A Procuradoria Federal dos Direitos do Cidadão enfatiza a urgência da medida, baseada em dados alarmantes. O Anuário Brasileiro de Segurança Pública registrou **87 mil estupros no Brasil em 2024**, sendo que 76% das vítimas tinham menos de 14 anos.

Diante desse cenário, o MPF argumenta que a escola precisa estar preparada e contar com educadores habilitados para lidar com situações de violência sexual. A inclusão desses dados no Censo Escolar é vista como um passo fundamental para garantir a proteção de crianças e adolescentes no ambiente educacional.

Formação de educadores é crucial no combate à violência sexual

Itamar Gonçalves, superintendente de Advocacia da Childhood Brasil, destaca a importância da formação continuada dos profissionais da educação. Ele explica que educadores podem descobrir situações de abuso tanto por relatos diretos das vítimas, amigos e familiares, quanto por sinais físicos e comportamentais.

“Os educadores devem adotar atitudes e procedimentos distintos para cada uma dessas situações”, afirma Gonçalves. Ele ressalta que **pouco se investe na capacitação dos profissionais**, especialmente no enfrentamento às violências, com foco na violência sexual.

A formação adequada permite que os professores saibam como agir ao identificar possíveis casos, garantindo que a criança ou adolescente receba o suporte necessário e tenha seus direitos assegurados. A escola se torna, assim, um ambiente mais seguro.

Lei da Escuta Protegida e a necessidade de implementação municipal

Gonçalves também lembrou da Lei da Escuta Protegida, em vigor desde 2017, que visa garantir direitos e proteger vítimas de violência. Ele defende que os municípios implementem a norma para ampliar a rede de proteção.

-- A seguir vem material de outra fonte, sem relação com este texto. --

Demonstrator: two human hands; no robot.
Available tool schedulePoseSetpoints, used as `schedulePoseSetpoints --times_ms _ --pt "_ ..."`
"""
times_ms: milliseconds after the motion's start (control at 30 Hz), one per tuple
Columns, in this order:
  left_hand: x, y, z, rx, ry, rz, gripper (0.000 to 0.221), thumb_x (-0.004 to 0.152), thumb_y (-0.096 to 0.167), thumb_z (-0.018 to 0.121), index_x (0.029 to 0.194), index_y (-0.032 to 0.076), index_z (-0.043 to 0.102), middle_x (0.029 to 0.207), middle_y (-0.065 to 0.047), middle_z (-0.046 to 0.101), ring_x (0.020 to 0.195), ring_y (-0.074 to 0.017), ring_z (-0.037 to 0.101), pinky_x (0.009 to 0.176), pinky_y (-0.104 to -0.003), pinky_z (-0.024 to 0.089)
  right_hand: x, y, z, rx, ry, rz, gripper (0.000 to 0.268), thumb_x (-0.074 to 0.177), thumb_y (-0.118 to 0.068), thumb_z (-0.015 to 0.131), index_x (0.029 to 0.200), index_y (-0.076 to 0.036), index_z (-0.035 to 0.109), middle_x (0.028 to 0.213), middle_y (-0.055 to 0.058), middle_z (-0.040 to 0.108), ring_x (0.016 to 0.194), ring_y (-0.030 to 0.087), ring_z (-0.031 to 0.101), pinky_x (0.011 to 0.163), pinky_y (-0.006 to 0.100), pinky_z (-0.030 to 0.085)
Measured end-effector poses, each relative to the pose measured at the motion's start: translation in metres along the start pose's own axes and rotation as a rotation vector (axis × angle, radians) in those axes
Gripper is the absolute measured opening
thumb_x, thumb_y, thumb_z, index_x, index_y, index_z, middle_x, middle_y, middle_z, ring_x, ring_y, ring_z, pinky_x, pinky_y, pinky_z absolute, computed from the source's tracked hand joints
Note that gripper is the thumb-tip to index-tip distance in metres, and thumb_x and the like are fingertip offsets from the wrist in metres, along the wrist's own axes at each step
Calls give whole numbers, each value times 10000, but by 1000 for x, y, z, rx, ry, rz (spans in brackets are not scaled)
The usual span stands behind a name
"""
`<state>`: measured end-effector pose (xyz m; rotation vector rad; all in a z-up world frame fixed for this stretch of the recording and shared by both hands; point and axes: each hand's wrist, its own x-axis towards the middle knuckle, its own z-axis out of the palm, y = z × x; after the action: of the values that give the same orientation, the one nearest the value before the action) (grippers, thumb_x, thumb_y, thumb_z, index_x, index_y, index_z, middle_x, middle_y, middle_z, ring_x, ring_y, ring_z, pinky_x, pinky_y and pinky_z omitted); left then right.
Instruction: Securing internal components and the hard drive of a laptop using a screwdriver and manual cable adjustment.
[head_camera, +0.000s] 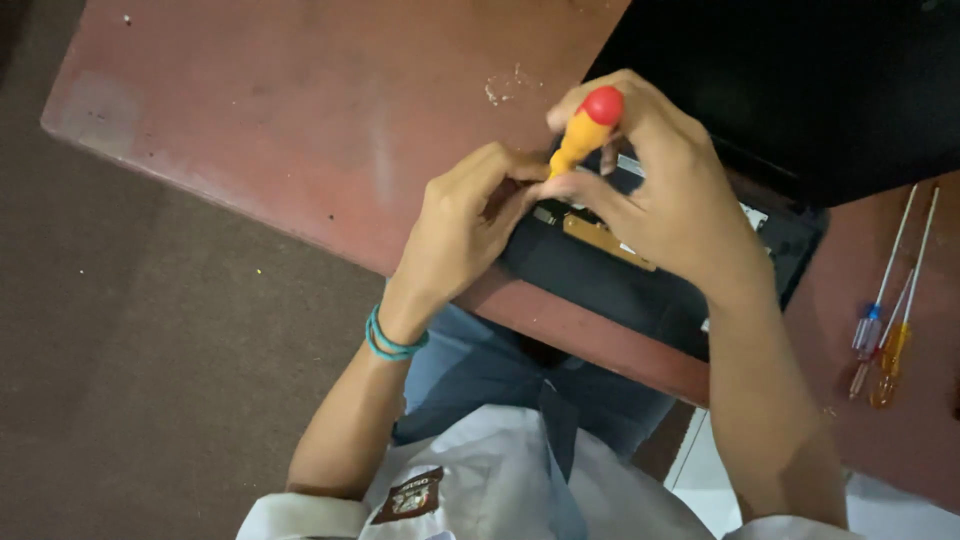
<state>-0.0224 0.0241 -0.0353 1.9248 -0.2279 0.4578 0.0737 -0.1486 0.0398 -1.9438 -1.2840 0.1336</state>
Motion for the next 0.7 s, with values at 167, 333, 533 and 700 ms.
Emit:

“Como é que os profissionais da educação, da saúde, da assistência social, conselheiros tutelares, sistema de justiça e segurança pública vão acolher essa criança após essa revelação?”, questiona. Ele incentiva que os municípios que ainda não implementaram a lei o façam, a fim de **ampliar a proteção às crianças e adolescentes**.

A implementação da Lei da Escuta Protegida é vista como um avanço significativo para o sistema de garantia de direitos, assegurando que as vítimas sejam ouvidas de forma adequada e recebam o acolhimento necessário de todas as esferas de atendimento.

MPF e MEC em diálogo para aprimorar a coleta de dados

O ofício enviado ao Inep é resultado de reuniões realizadas em março entre representantes do Ministério da Educação e do MPF. Novos encontros devem ser agendados nos próximos meses para discutir e aprimorar as estratégias de coleta e utilização dos dados sobre violência sexual.

A colaboração entre os órgãos visa fortalecer as políticas públicas de proteção à infância e adolescência, garantindo que as escolas sejam espaços seguros e que os profissionais estejam preparados para atuar na prevenção e no combate à violência sexual infantil.